The research objectives of the study are as follows:
- To investigate the current knowledge about the cultural impact on psychological pain and socio-economic outcomes.
- To interview people from different cultures in order to determine their view of mental pain and their tolerance to it.
- To establish through data analysis whether culture influences people’s perception of psychological pain in the socio-economic context.
Personal Learning Objectives
One of the personal objectives of this study is for me to better understand the cycle of non-physical pain. While the process of healing a physical condition is well-researched in the healthcare field, mental health improvement remains an area of potential discovery. Next, I aim to gain a deeper perspective on the outcomes of mental pain and people’s differing responses to distress, which can be influenced by their cultural background. It is clear that people’s surroundings greatly influence how they act and think (Assari et al., 2018). Thus, the idea that their pain threshold is also impacted is in alignment with this assumption, and this study may help me depict the problem of non-physical pain from a different angle. The final goal is to gather more experience performing research studies in the sphere of psychological well-being.
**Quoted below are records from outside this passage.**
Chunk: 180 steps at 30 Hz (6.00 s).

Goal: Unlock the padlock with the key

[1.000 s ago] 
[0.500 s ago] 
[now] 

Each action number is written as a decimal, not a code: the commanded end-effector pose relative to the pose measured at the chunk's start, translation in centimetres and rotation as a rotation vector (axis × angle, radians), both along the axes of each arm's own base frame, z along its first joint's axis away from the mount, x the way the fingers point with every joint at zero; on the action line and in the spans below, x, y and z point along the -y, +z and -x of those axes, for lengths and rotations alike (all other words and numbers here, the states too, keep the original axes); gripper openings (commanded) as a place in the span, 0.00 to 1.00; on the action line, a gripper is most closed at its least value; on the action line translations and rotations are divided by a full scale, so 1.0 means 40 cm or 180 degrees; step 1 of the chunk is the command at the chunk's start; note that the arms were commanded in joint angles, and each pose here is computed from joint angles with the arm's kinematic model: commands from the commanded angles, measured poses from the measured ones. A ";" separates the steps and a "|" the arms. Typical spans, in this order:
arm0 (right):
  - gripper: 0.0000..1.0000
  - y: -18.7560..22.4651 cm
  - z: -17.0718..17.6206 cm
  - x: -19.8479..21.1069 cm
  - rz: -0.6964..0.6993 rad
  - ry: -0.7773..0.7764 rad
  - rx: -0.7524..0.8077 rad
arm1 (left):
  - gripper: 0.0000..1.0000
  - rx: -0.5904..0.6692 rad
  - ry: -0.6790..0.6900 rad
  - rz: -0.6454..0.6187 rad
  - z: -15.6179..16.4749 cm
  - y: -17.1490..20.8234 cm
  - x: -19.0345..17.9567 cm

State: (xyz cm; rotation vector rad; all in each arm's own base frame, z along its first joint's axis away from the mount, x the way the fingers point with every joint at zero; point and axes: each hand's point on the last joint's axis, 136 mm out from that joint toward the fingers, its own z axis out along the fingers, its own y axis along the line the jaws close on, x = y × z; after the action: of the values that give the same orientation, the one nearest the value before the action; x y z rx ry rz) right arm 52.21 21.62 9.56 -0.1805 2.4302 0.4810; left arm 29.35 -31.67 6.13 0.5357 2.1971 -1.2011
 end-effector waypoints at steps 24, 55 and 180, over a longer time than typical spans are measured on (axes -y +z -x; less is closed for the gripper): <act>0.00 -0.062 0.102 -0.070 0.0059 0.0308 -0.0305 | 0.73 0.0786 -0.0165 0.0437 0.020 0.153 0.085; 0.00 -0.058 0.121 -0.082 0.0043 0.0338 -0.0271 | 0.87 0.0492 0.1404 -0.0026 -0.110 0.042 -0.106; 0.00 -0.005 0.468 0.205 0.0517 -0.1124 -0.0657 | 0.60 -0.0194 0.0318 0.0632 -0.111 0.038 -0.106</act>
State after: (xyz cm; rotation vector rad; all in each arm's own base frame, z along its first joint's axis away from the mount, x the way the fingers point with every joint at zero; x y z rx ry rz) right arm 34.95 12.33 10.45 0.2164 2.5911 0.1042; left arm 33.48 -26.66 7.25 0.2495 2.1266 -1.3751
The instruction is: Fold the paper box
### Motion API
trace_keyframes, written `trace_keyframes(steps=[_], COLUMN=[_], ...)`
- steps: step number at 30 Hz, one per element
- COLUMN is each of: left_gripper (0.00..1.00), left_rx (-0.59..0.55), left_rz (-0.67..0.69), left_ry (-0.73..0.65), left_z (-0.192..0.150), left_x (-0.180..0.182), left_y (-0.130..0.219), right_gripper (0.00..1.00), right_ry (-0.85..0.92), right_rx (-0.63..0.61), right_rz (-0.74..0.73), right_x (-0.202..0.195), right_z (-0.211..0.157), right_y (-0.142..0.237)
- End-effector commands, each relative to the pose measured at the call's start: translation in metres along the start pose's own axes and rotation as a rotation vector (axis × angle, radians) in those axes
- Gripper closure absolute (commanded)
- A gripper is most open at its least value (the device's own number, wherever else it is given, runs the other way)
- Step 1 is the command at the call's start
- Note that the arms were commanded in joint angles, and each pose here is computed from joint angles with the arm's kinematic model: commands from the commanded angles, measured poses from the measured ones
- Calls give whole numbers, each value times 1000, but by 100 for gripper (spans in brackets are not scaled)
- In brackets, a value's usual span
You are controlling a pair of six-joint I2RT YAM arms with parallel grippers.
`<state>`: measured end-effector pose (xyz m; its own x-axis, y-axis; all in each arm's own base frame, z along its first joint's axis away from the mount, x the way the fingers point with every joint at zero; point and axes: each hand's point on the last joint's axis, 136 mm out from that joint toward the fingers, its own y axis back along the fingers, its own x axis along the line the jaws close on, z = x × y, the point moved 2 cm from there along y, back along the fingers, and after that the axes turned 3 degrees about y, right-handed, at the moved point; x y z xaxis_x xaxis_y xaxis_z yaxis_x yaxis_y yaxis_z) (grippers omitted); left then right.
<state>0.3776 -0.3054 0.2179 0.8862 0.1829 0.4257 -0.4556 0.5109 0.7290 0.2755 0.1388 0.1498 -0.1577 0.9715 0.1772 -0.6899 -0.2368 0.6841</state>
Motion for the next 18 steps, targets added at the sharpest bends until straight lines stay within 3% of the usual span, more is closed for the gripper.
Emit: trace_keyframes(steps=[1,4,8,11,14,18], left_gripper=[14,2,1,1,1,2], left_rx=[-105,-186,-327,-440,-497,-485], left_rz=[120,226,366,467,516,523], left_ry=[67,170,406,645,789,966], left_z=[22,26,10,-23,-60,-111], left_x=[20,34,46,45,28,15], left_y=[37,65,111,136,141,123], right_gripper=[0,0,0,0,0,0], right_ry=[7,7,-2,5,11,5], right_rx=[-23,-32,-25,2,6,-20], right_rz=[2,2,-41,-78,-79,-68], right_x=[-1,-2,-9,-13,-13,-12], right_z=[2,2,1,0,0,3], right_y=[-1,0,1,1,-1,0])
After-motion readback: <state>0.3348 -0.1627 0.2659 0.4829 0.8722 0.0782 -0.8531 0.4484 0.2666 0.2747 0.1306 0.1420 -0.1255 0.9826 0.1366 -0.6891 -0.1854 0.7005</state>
Relevant Past Studies/Literature Review
As the research questions consider several topics related to mental health, one can present a variety of studies exploring mental pain. First, psychological pain can be described as a feeling of suffering that does not have a physical origin, although it can be a consequence of a physically present condition (Cooper, Booker, and Spanswick, 2003). Experiences of shame, embarrassment, bereavement, and loss may be causes of emotional pain (van Kleef et al., 2016). As can be seen, it is intimately tied with social interactions and one’s psychological needs and attachments.
Cooper, Booker, and Spanswick (2003) describe the psychological pain cycle, including five main steps, four of which contribute to the worsening of one’s well-being. These five stages are pain, distress, impoverished mood, depression, and increased perception of pain (Figure 1). Therefore, when a person experiences pain, it causes other negative emotions such as anger or fear. In turn, these feelings affect one’s desire to be active and participate in healing, which leads to greater symptoms of recurring psychological pain or mental conditions that decrease tolerance to pain. As this cycle continues, the person becomes more susceptible to emotional pain.
As the cycle of emotional pain demonstrates, the latter can have substantial effects on people’s lives. According to McLachlan and Gale (2018), psychological distress contributes to the development of unhealthy habits, dependencies, and chronic conditions. The impact of such pain on one’s body is a socio-economic outcome of health. Individuals exposed to continuous distress may be at risk of cardiovascular disease, arthritis, lung disease, and other problems (McLachlan and Gale, 2018). Assari et al. (2018) contributed to this finding, suggesting that inequalities in life accumulate together with one’s feeling of emotional pain. Celeste and Fritzell (2018) find that economic conditions and mental pain are intertwined, as they influence one another, contributing to the cycle of pain and decreasing one’s tolerance to pain in the future. These studies show that the pain cycle is influenced by socio-economic factors, and it also has consequences on people’s well-being and environment.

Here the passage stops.